Women and STEM

Metro Service
The number of women entering the professional fields of science, technology, engineering, and mathematics (STEM) is slowly growing around the world, but there is still a sizable gender gap in these professions.

■ Metro Service

The number of women entering the professional fields of science, technology, engineering, and mathematics (STEM) is slowly growing around the world, but there is still a sizable gender gap in these professions. According to the College Board, which produces many standardized tests, only 27 percent of all students taking the AP Computer Science exam in the United States are women. Similarly, just 18 percent of American computer-science degrees are attained by females. However, this is not the case elsewhere in the world.

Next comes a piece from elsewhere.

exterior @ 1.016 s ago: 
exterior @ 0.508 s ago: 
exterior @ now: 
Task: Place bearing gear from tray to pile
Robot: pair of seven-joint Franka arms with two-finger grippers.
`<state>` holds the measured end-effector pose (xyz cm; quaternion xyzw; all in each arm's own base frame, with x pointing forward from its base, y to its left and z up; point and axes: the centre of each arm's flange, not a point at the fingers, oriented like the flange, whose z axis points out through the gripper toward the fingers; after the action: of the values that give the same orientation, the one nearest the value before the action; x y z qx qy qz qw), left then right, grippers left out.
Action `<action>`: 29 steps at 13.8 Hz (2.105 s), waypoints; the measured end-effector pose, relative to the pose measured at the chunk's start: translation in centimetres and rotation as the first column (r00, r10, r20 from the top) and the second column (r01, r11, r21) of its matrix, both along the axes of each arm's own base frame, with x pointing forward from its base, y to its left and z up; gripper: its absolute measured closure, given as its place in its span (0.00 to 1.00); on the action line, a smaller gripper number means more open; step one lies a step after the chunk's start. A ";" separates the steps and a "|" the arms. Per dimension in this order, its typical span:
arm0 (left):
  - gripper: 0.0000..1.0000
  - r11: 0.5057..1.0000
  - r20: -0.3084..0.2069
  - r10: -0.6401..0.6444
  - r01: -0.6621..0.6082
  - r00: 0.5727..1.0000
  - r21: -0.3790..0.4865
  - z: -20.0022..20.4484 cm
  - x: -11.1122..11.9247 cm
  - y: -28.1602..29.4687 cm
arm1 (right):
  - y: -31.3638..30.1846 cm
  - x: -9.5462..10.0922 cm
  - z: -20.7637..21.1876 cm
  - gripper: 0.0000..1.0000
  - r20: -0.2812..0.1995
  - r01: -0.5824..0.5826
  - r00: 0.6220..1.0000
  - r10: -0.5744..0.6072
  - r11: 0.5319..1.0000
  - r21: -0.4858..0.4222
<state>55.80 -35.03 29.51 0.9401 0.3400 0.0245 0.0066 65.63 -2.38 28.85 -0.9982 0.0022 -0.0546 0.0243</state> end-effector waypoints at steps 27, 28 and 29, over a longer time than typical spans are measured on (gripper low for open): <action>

A paper by Gijsbert Stoet and David Geary published in Psychological Science noted that women who live in countries with traditionally higher gender inequality tend to choose STEM professions more readily. Algeria, for example, has one of the highest ratios of women in STEM professions, at 41 percent. Stoet and Geary surmise that women in these countries may be choosing careers with the strongest path to financial independence.
According to a U.S. Department of Education report, students studying science or math in college have a higher employment rate and salary than other majors after graduation. STEM majors typically earn an average of $15,500 more annually than non-STEM majors. Engineering and engineering technology tends to pay the most. Women eager to secure competitive, stable and well-paying jobs should carefully consider the opportunities available to them in STEM fields.